> What you need to do:
Go through the entries and copy every line that has the string "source" in it.

> Task material:
+--

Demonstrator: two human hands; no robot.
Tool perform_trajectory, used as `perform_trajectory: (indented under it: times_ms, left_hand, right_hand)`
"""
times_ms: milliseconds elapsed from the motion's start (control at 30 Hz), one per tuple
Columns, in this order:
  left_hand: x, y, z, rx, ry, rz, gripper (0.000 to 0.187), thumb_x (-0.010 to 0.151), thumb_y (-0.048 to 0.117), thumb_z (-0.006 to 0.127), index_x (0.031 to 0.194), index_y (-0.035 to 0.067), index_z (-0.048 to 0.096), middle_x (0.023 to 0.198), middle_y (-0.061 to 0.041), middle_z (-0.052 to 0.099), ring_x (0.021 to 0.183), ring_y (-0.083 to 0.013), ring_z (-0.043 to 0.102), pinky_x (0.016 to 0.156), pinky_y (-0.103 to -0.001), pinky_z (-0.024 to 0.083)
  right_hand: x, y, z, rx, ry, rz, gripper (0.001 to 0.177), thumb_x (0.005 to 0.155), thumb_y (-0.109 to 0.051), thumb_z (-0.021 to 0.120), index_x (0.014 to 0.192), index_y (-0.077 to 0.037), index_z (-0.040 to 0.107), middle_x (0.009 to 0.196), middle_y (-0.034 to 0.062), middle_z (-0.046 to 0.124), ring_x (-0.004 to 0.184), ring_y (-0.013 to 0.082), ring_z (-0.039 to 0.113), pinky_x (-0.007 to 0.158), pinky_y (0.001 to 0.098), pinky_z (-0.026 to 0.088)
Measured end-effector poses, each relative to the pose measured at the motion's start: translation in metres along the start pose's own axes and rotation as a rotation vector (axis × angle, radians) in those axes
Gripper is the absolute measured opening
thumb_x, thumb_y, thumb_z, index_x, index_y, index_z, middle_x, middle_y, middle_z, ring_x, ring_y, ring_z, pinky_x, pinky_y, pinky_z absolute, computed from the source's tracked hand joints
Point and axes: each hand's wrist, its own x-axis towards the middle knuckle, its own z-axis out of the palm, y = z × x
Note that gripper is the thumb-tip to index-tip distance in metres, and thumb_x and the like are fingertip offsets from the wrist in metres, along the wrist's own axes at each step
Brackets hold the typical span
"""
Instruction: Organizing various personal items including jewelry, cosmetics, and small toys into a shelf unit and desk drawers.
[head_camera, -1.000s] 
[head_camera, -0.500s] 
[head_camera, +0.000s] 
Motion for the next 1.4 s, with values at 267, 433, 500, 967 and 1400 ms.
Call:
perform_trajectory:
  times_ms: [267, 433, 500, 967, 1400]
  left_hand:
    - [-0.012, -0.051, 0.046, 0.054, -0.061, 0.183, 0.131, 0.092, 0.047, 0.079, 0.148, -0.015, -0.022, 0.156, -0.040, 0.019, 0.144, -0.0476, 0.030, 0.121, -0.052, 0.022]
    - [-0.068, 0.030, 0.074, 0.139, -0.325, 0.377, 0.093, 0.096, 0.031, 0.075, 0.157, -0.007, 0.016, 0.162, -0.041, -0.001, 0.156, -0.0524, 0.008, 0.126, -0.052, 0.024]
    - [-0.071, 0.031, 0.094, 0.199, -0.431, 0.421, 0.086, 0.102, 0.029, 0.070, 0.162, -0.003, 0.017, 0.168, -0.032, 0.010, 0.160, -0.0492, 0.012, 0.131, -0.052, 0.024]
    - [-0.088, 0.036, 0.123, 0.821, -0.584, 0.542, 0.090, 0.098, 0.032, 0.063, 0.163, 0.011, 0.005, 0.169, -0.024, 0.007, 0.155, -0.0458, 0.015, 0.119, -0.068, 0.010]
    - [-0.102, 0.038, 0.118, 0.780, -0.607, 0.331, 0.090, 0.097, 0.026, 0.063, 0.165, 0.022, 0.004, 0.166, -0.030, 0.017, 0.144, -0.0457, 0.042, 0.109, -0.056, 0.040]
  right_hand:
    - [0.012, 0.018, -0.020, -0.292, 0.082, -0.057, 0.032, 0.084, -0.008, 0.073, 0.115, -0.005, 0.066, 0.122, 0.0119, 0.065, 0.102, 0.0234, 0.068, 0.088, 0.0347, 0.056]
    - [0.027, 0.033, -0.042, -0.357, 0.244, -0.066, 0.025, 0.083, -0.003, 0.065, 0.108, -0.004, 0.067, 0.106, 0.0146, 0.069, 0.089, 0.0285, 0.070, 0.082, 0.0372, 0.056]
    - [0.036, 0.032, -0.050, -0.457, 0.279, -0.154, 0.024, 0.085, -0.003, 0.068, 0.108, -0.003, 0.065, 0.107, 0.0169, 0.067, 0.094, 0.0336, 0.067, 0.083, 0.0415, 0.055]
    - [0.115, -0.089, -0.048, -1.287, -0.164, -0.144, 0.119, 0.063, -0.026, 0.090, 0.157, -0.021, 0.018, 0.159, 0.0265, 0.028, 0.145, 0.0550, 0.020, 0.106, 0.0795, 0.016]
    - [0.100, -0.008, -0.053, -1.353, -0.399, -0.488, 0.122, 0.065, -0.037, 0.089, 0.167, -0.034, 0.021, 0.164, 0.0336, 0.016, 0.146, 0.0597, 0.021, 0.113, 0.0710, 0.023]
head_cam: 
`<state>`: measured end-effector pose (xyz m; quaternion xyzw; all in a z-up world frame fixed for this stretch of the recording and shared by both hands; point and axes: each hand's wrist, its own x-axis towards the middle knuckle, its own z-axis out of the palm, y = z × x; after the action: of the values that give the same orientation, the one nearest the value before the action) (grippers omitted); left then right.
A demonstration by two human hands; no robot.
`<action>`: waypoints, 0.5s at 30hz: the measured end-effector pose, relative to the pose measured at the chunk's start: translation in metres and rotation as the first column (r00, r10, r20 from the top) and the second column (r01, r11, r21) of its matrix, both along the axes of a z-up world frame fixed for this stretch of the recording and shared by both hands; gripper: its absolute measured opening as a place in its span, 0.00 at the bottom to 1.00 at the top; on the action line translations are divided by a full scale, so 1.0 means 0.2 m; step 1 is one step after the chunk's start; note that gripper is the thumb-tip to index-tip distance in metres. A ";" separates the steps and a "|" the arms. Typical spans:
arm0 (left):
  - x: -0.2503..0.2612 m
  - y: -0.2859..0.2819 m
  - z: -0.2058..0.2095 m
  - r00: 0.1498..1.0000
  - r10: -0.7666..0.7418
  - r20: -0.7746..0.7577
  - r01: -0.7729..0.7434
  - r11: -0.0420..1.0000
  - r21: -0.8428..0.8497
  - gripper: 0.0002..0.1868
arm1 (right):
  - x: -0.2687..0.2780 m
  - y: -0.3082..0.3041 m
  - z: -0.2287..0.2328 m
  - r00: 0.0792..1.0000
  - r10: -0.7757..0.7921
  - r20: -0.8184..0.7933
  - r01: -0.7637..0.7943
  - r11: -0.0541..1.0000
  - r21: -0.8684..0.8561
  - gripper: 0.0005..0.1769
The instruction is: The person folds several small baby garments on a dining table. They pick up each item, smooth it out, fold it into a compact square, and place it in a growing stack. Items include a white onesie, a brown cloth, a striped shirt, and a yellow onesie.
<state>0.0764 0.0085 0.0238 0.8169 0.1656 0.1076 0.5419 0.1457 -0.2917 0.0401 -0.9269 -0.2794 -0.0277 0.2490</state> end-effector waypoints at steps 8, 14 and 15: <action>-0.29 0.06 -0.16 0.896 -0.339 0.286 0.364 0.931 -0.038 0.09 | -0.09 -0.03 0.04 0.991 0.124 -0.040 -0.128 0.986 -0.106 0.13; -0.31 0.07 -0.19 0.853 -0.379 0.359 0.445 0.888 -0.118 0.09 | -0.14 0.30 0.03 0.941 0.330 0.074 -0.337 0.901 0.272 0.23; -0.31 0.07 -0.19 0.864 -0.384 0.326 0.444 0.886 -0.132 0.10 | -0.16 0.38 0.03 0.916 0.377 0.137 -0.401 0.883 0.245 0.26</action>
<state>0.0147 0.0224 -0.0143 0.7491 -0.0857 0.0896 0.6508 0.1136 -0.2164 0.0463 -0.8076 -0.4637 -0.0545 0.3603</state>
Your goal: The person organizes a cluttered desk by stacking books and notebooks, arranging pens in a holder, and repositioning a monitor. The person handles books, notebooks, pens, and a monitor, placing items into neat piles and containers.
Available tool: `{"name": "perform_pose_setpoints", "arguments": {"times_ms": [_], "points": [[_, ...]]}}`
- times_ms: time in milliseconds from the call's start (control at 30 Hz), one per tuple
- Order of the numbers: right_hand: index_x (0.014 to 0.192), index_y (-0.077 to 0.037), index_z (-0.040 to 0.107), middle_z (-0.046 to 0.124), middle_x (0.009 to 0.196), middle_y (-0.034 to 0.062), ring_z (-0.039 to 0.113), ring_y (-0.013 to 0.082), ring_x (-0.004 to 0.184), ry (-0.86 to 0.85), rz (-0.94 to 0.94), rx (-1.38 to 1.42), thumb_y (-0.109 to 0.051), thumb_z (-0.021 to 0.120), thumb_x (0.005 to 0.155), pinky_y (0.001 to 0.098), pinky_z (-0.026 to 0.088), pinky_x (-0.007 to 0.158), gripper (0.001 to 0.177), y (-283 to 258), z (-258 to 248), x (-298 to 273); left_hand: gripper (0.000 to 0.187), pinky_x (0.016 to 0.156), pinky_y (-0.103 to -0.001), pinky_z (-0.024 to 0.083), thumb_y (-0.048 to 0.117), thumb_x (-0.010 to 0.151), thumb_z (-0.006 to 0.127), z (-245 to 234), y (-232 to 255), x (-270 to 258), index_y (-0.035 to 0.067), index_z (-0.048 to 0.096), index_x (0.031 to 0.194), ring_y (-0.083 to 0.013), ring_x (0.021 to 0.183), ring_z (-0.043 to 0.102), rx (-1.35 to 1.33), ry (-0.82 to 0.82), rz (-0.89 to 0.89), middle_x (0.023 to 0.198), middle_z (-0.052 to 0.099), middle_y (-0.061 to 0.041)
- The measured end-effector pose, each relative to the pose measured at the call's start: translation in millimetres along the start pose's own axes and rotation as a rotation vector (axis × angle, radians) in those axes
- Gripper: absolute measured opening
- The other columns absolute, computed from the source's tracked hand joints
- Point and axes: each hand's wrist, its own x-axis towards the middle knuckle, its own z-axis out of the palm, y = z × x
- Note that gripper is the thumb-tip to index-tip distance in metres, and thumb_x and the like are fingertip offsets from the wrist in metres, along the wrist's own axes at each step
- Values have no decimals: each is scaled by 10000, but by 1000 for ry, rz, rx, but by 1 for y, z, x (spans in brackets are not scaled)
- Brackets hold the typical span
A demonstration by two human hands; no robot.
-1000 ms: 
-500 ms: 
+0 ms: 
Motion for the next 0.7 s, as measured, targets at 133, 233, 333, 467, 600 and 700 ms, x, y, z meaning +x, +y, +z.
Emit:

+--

> Output of the exercise:
thumb_x, thumb_y, thumb_z, index_x, index_y, index_z, middle_x, middle_y, middle_z, ring_x, ring_y, ring_z, pinky_x, pinky_y, pinky_z absolute, computed from the source's tracked hand joints
- The other columns absolute, computed from the source's tracked hand joints

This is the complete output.